Minding the Gap: Ai2 Commits to Simulation-based Training With MolmoBot and MolmoSpaces

By Brian Heater, Managing Editor, A3
03/11/2026
6 minutes

Ai 2 MolmoBot Test

Much of our recent coverage has focused on what we’ve informally termed the “liminal zone” of robot training. While there’s a consensus that real-world data collection is a critical piece of developing robust physical AI models, it’s unclear how we can deploy enough robots to collect that data at scale without the aid of such models. In other words, how do we kickstart the flywheel? 

In an interview tied to Ai2’s (The Allen Institute for AI research) recent launch, the organization’s director of Perceptual Reasoning and Interaction Research, Ranjay Krishna, noted that — while there are plenty of industry robots currently deployed in the real world — many are fixed and tasked with highly repetitive jobs. These systems aren’t especially useful when it comes to building dynamic world models.  

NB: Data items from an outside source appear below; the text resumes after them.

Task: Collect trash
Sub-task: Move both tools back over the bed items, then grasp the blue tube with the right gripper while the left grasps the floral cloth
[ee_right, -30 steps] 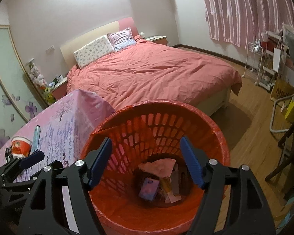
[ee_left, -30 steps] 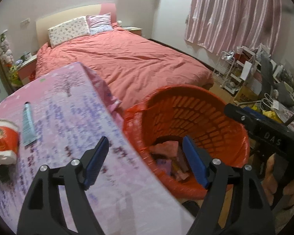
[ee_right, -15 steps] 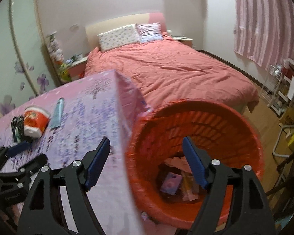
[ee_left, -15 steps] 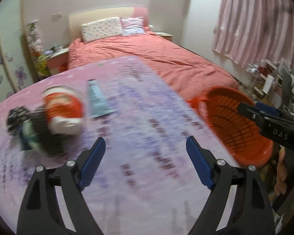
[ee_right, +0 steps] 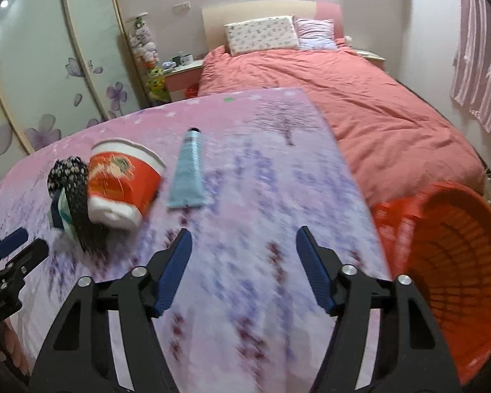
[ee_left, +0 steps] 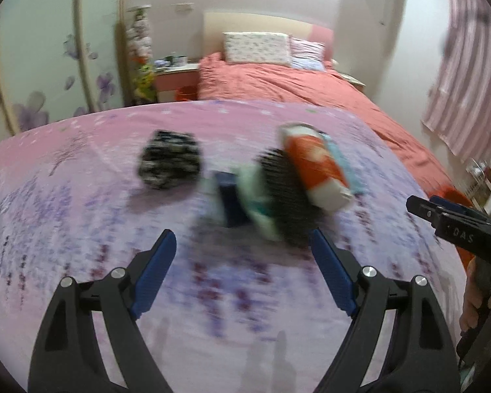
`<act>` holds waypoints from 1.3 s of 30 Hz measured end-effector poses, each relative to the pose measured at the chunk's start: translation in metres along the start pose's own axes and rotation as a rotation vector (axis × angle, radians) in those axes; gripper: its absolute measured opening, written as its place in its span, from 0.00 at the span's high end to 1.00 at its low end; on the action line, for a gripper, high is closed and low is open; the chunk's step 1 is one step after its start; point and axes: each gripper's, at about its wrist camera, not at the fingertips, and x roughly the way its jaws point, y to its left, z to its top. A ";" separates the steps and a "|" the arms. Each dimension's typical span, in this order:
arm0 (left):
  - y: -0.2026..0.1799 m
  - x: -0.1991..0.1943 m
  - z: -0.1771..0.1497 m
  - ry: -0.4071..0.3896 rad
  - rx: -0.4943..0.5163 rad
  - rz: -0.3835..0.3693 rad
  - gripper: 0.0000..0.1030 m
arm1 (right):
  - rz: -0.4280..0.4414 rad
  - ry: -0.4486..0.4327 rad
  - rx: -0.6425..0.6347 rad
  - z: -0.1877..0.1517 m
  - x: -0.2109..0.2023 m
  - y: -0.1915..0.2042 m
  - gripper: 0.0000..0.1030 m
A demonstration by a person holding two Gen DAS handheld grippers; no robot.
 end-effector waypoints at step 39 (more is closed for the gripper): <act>0.073 0.063 0.027 0.110 -0.033 0.006 0.72 | 0.023 0.071 -0.005 -0.001 0.026 0.011 0.69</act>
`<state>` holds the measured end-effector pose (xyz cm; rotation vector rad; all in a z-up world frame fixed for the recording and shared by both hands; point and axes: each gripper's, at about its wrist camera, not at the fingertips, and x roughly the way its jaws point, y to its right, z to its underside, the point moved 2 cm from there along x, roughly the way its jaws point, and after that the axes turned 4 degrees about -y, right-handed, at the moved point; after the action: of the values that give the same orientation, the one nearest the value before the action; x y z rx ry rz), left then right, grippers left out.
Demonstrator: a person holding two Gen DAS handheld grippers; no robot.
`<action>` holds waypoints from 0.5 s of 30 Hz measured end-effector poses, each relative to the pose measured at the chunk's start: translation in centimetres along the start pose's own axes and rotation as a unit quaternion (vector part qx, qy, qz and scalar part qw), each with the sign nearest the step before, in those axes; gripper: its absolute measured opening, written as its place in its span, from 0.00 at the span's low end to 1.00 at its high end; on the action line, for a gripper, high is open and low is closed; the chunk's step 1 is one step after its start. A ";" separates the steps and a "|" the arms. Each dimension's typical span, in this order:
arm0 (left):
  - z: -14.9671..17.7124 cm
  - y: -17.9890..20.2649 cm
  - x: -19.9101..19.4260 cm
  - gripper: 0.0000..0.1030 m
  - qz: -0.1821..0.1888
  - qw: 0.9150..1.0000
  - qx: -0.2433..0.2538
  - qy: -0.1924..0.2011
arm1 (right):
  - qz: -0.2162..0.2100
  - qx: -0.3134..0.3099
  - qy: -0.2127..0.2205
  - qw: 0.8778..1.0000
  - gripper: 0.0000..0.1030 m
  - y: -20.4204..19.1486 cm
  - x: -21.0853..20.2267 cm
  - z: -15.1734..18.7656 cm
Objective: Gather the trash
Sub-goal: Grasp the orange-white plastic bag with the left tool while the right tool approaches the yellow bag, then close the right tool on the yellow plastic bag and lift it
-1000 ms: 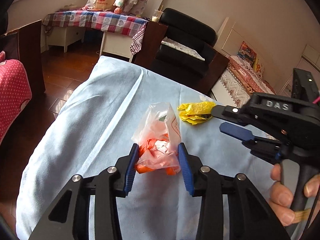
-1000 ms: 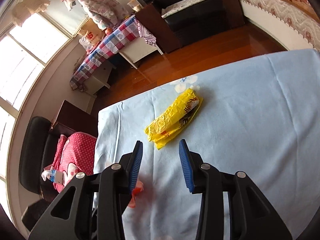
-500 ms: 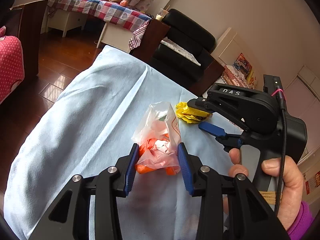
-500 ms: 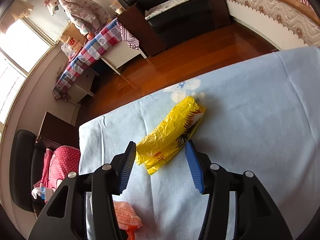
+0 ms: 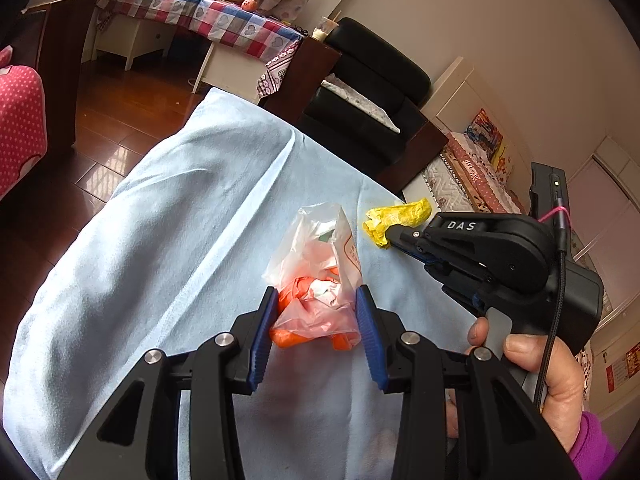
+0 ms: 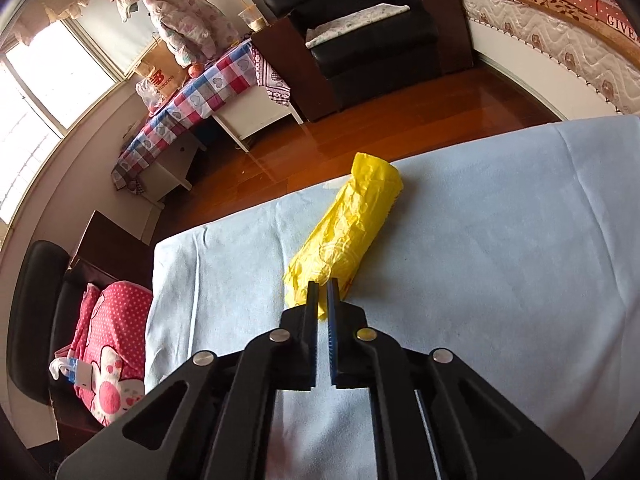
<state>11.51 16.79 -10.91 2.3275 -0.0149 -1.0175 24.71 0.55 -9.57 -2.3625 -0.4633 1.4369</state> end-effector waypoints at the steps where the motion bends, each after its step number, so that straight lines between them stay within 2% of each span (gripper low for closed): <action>1: 0.0 0.0 0.1 0.38 0.001 1.000 0.000 0.000 | 0.001 -0.004 0.001 1.000 0.02 0.1 -0.4 0.1; 8: 0.0 0.1 0.2 0.38 0.003 1.000 0.000 -0.001 | 0.002 0.000 0.003 1.000 0.01 2.5 -3.1 1.0; 15: 0.0 0.1 0.2 0.38 0.004 1.000 0.000 -0.001 | -0.030 0.040 0.007 0.999 0.02 2.3 -4.3 -0.1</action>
<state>11.69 16.70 -10.95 2.3241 -0.0234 -1.0160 23.22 -3.41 -7.19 -2.2755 -0.4607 1.3844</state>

 “What we really need is robots working in unstructured environments for this data flywheel to become useful — places and environments where it's not clear what's going to happen in those environments and your robot has to adjust its behavior,” says Krishna. “In your home, maybe you spilled something, maybe you fell down, you'd want your robot to do something in response to things that you're doing. We don't even have robots good enough or safe enough even that we can deploy them in these unstructured environments. The state of Flywheel, to get it even started, we need robots to be good enough where we can put them out in some unstructured environments and we're just so far away from that.” 

How difficult and expensive will it be to collect real-world data at scale? Opinions vary. Physical Intelligence cofounder, Sergey Levine, recently told me that many in this space are overestimating such challenges.  

“In the grand scheme of things, maybe sometimes something that we as researchers get a little bit mixed up about is easy for us versus easy in the context of human civilization,” he said. “And in the context of the world as a whole, actually getting real-world data and then deploying robots that are going to collect more experience and get better and better is a lot easier than inventing some other technologies just to avoid having to do that. And because it's a bootstrap problem, it's easier once things are out in the world.” 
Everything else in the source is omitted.